**Exercise:** Give all the data again exactly.

**Collection entries:**
Segment Open
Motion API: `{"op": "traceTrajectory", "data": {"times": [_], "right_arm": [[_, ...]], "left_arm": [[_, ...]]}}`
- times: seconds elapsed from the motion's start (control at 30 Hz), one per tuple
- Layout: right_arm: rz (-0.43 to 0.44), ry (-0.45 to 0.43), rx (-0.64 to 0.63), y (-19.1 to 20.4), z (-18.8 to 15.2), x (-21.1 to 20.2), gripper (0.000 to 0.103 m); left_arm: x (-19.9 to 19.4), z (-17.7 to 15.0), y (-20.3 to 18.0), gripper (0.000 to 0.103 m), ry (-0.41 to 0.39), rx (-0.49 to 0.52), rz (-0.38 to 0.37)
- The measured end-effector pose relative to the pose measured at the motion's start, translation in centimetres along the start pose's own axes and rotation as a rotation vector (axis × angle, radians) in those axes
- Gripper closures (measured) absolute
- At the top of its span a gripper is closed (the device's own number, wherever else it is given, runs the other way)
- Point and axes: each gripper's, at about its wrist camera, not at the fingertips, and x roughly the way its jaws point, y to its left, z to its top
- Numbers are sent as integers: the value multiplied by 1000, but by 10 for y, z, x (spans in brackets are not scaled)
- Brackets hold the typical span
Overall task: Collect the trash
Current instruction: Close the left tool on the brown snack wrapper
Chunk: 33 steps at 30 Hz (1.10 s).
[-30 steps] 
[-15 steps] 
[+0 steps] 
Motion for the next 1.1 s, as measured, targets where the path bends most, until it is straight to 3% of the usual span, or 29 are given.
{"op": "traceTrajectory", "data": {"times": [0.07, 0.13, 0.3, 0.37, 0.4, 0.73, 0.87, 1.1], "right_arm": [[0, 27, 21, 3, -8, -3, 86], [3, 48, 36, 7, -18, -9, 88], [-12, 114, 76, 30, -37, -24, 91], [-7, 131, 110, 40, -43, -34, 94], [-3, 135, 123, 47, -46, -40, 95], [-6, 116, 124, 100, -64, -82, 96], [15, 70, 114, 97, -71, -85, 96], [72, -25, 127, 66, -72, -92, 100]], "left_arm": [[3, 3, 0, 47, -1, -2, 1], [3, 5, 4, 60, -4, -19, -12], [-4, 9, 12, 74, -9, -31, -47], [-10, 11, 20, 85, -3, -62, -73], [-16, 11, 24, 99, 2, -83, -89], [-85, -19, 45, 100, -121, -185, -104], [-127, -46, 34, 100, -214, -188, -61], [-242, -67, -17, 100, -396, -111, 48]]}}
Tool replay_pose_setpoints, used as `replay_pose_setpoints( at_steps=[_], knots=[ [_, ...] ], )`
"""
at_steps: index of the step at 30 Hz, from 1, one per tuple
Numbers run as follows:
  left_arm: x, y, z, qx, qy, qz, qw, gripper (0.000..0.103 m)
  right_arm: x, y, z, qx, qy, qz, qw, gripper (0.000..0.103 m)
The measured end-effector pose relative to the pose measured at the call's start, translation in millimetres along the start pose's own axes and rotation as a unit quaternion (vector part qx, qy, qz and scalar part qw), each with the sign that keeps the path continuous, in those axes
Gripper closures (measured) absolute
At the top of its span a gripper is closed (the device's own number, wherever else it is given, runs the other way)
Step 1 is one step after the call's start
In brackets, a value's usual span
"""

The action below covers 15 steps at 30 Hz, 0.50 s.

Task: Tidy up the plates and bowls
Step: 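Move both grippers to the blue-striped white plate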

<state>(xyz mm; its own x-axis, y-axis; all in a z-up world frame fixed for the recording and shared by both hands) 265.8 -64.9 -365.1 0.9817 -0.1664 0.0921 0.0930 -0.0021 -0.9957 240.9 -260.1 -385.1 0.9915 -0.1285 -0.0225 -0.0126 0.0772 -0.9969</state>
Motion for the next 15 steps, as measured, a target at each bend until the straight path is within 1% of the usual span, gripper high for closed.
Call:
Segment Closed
**Finished task:**
Motion API: `{"op": "traceTrajectory", "data": {"times": [_], "right_arm": [[_, ...]], "left_arm": [[_, ...]]}}`
- times: seconds elapsed from the motion's start (control at 30 Hz), one per tuple
- Layout: right_arm: rz (-0.43 to 0.44), ry (-0.45 to 0.43), rx (-0.64 to 0.63), y (-19.1 to 20.4), z (-18.8 to 15.2), x (-21.1 to 20.2), gripper (0.000 to 0.103 m); left_arm: x (-19.9 to 19.4), z (-17.7 to 15.0), y (-20.3 to 18.0), gripper (0.000 to 0.103 m), ry (-0.41 to 0.39), rx (-0.49 to 0.52), rz (-0.38 to 0.37)
- The measured end-effector pose relative to the pose measured at the motion's start, translation in centimetres along the start pose's own axes and rotation as a rotation vector (axis × angle, radians) in those axes
- Gripper closures (measured) absolute
- At the top of its span a gripper is closed (the device's own number, wherever else it is given, runs the other way)
- Point and axes: each gripper's, at about its wrist camera, not at the fingertips, and x roughly the way its jaws point, y to its left, z to its top
- Numbers are sent as integers: the value multiplied by 1000, but by 10 for y, z, x (spans in brackets are not scaled)
- Brackets hold the typical span
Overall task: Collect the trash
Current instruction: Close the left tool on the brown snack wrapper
Chunk: 33 steps at 30 Hz (1.10 s).
[-30 steps] 
[-15 steps] 
[+0 steps] 
Motion for the next 1.1 s, as measured, targets where the path bends most, until it is straight to 3% of the usual span, or 29 are given.
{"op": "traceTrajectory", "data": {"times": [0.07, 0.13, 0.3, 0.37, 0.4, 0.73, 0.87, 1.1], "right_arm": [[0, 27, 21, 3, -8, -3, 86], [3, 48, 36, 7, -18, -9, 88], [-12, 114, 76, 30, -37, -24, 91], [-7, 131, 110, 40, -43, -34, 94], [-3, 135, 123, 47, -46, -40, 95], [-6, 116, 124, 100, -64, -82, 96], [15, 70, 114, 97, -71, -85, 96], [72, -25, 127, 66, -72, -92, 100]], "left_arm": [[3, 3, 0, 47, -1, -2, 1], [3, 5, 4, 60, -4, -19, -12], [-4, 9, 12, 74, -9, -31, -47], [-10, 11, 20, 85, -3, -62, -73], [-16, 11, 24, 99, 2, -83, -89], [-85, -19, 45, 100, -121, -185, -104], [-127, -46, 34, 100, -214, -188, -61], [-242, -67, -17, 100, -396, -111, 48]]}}
Tool replay_pose_setpoints, used as `replay_pose_setpoints( at_steps=[_], knots=[ [_, ...] ], )`
"""
at_steps: index of the step at 30 Hz, from 1, one per tuple
Numbers run as follows:
  left_arm: x, y, z, qx, qy, qz, qw, gripper (0.000..0.103 m)
  right_arm: x, y, z, qx, qy, qz, qw, gripper (0.000..0.103 m)
The measured end-effector pose relative to the pose measured at the call's start, translation in millimetres along the start pose's own axes and rotation as a unit quaternion (vector part qx, qy, qz and scalar part qw), each with the sign that keeps the path continuous, in those axes
Gripper closures (measured) absolute
At the top of its span a gripper is closed (the device's own number, wherever else it is given, runs the other way)
Step 1 is one step after the call's start
In brackets, a value's usual span
"""

The action below covers 15 steps at 30 Hz, 0.50 s.

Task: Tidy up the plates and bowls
Step: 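Move both grippers to the blue-striped white plate
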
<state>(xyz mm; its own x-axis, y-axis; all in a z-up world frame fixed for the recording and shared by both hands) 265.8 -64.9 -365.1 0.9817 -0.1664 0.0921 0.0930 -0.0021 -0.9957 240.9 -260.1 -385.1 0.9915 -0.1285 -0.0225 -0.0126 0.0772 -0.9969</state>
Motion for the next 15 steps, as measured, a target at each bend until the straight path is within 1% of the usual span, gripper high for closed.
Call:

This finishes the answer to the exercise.